But, as I was going to say, when I started to talk about '41,—to tell the truth, Johnny, I'm always a long while coming to it, I believe. I'm getting to be an old man,—a little of a coward, maybe, and sometimes, when I sit alone here nights, and think it over, it's just like the toothache, Johnny. As I was saying, if she had cut that wick straight, I do believe it wouldn't have happened,—though it isn't that I mean to lay the blame on her now.
I'd been out at work all day about the place, slicking things up for to-morrow; there was a gap in the barn-yard fence to mend,—I left that till the last thing, I remember,—I remember everything, some way or other, that happened that day,—and there was a new roof to put on the pig-pen, and the grape-vine needed an extra layer of straw, and the latch was loose on the south barn-door; then I had to go round and take a last look at the sheep, and toss down an extra forkful for the cows, and go into the stall to have a talk with Ben, and unbutton the coop-door to see if the hens looked warm,—just to tuck 'em up, as you might say. I always felt sort of homesick—though I wouldn't have owned up to it, not even to Nancy—saying good-by to the creeturs the night before I went in. There, now! it beats all, to think, you don't know what I'm talking about, and you a lumberman's son. "Going in" is going up into the woods, you know, to cut and haul for the winter,—up, sometimes, a hundred miles deep,—in in the fall and out in the spring; whole gangs of us shut up there sometimes for six months, then down with the freshets on the logs, and all summer to work the farm,—a merry sort of life when you get used to it, Johnny; but it was a great while ago, and it seems to me as if it must have been very cold.—Isn't there a little draft coming in at the pantry door?

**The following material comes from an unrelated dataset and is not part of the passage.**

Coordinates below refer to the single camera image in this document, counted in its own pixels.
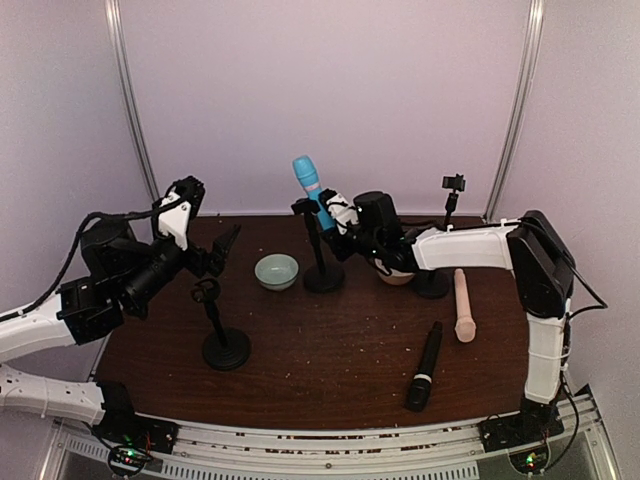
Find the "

So when I'd said good-by to the creeturs,—I remember just as plain how Ben put his great neck on my shoulder and whinnied like a baby,—that horse know when the season came round and I was going in, just as well as I did,—I tinkered up the barn-yard fence, and locked the doors, and went in to supper.
I gave my finger a knock with the hammer, which may have had something to do with it, for a man doesn't feel very good-natured when he's been green enough to do a thing like that, and he doesn't like to say it aches either. But if there is anything I can't bear it is lamp-smoke; it always did put me out, and I expect it always will. Nancy knew what a fuss I made about it, and she was always very careful not to hector me with it. I ought to have remembered that, but I didn't. She had lighted the company lamp on purpose, too, because it was my last night. I liked it better than the tallow candle.

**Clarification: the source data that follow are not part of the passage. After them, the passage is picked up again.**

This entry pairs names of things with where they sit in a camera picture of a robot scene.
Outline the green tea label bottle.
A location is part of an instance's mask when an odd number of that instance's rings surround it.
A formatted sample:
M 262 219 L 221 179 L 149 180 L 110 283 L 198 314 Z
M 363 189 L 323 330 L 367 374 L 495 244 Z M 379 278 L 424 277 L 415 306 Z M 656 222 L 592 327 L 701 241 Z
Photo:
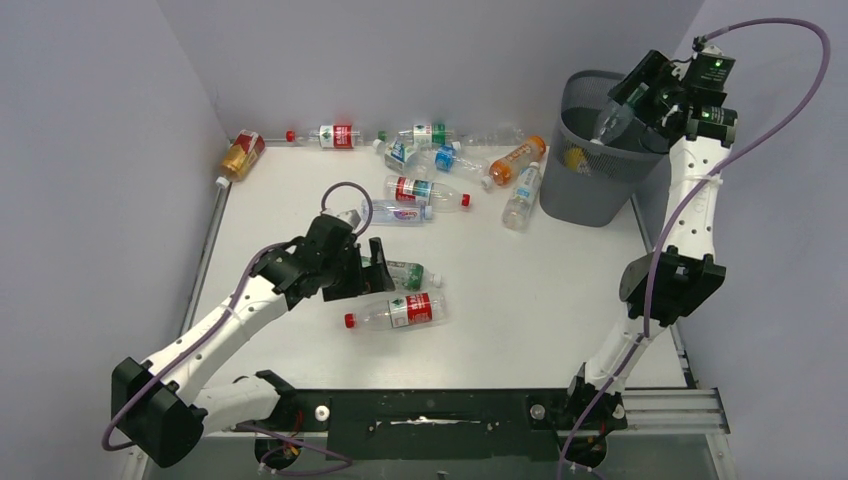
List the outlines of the green tea label bottle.
M 443 286 L 443 277 L 415 262 L 385 261 L 395 290 L 400 292 L 425 292 Z

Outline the clear bottle dark green label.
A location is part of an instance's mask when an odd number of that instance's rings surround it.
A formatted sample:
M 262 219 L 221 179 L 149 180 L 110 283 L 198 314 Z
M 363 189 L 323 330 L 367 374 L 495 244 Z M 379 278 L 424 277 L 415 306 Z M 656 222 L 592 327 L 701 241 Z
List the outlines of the clear bottle dark green label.
M 610 99 L 596 118 L 590 142 L 609 145 L 619 138 L 634 120 L 634 106 L 646 90 L 647 87 L 641 84 L 621 103 Z

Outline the red label Nongfu water bottle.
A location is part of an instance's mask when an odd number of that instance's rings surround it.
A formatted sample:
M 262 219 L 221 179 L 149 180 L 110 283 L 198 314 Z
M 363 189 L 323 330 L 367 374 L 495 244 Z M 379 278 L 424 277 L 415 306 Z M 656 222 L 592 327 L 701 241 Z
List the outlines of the red label Nongfu water bottle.
M 395 330 L 426 325 L 446 316 L 443 295 L 418 293 L 373 302 L 346 313 L 344 325 L 347 329 Z

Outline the clear Ganten water bottle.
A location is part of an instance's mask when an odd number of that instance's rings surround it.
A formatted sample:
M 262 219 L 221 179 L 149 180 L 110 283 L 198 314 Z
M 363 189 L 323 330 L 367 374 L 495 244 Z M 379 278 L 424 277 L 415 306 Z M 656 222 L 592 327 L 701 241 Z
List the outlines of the clear Ganten water bottle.
M 434 218 L 431 206 L 414 201 L 372 200 L 361 202 L 362 217 L 371 216 L 378 226 L 420 226 Z

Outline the yellow label drink bottle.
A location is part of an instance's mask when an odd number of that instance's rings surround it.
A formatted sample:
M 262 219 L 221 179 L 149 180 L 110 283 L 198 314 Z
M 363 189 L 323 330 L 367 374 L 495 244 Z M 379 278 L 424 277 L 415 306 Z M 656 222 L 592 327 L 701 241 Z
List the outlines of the yellow label drink bottle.
M 581 175 L 590 175 L 592 172 L 586 152 L 580 147 L 572 147 L 566 150 L 563 155 L 563 163 L 567 169 Z

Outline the white blue label tea bottle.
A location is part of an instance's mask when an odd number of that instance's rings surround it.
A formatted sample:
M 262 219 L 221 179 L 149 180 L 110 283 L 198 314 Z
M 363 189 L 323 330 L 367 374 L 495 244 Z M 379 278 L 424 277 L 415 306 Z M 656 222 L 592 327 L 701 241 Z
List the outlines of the white blue label tea bottle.
M 522 170 L 502 213 L 502 224 L 513 231 L 523 231 L 531 216 L 542 182 L 540 164 L 531 162 Z

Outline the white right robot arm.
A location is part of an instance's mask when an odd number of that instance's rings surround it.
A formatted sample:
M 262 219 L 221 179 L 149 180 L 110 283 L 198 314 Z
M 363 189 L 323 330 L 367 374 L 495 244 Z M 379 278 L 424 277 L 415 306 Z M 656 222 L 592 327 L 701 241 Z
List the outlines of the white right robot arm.
M 713 226 L 722 184 L 717 168 L 736 139 L 738 114 L 723 106 L 734 64 L 714 45 L 696 48 L 687 60 L 650 51 L 609 91 L 592 144 L 566 155 L 569 165 L 586 173 L 598 165 L 602 147 L 639 122 L 667 143 L 671 167 L 663 230 L 653 251 L 622 274 L 625 316 L 581 366 L 562 400 L 572 425 L 624 427 L 622 393 L 636 362 L 655 336 L 689 316 L 724 282 Z

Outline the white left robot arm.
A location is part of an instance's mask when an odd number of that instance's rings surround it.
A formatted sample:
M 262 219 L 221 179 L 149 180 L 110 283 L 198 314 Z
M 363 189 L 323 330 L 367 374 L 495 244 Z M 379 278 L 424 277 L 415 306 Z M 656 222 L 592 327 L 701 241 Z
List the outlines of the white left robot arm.
M 252 337 L 315 294 L 329 302 L 394 290 L 380 238 L 369 238 L 369 262 L 362 262 L 358 222 L 354 212 L 322 213 L 305 235 L 260 249 L 206 317 L 146 359 L 121 361 L 111 373 L 103 448 L 115 450 L 110 436 L 119 430 L 168 468 L 210 433 L 270 418 L 293 390 L 273 372 L 207 383 Z

So I came in, stamping off the snow, and they were all in there about the fire,—the twins, and Mary Ann, and the rest; baby was sick, and Nancy was walking back and forth with him, with little Nancy pulling at her gown. You were the baby then, I believe, Johnny; but there always was a baby, and I don't rightly remember. The room was so black with smoke, that they all looked as if they were swimming round and round in it. I guess coming in from the cold, and the pain in my finger and all, it made me a bit sick. At any rate, I threw open the window and blew out the light, as mad as a hornet.
"Nancy," said I, "this room would strangle a dog, and you might have known it, if you'd had two eyes to see what you were about. There, now! I've tipped the lamp over, and you just get a cloth and wipe up the oil."
"Dear me!" said she, lighting a candle, and she spoke up very soft, too. "Please, Aaron, don't let the cold in on baby. I'm sorry it was smoking, but I never knew a thing about it; he's been fretting and taking on so the last hour, I didn't notice anyway."
"That's just what you ought to have done," says I, madder than ever. "You know how I hate the stuff, and you ought to have cared more about me than to choke me up with it this way the last night before going in."
Nancy was a patient, gentle-spoken sort of woman, and would bear a good deal from a fellow; but she used to fire up sometimes, and that was more than she could stand. "You don't deserve to be cared about, for speaking like that!" says she, with her cheeks as red as peat-coals.
That was right before the children. Mary Ann's eyes were as big as saucers, and little Nancy was crying at the top of her lungs, with the baby tuning in, so we knew it was time to stop. But stopping wasn't ending; and folks can look things that they don't say.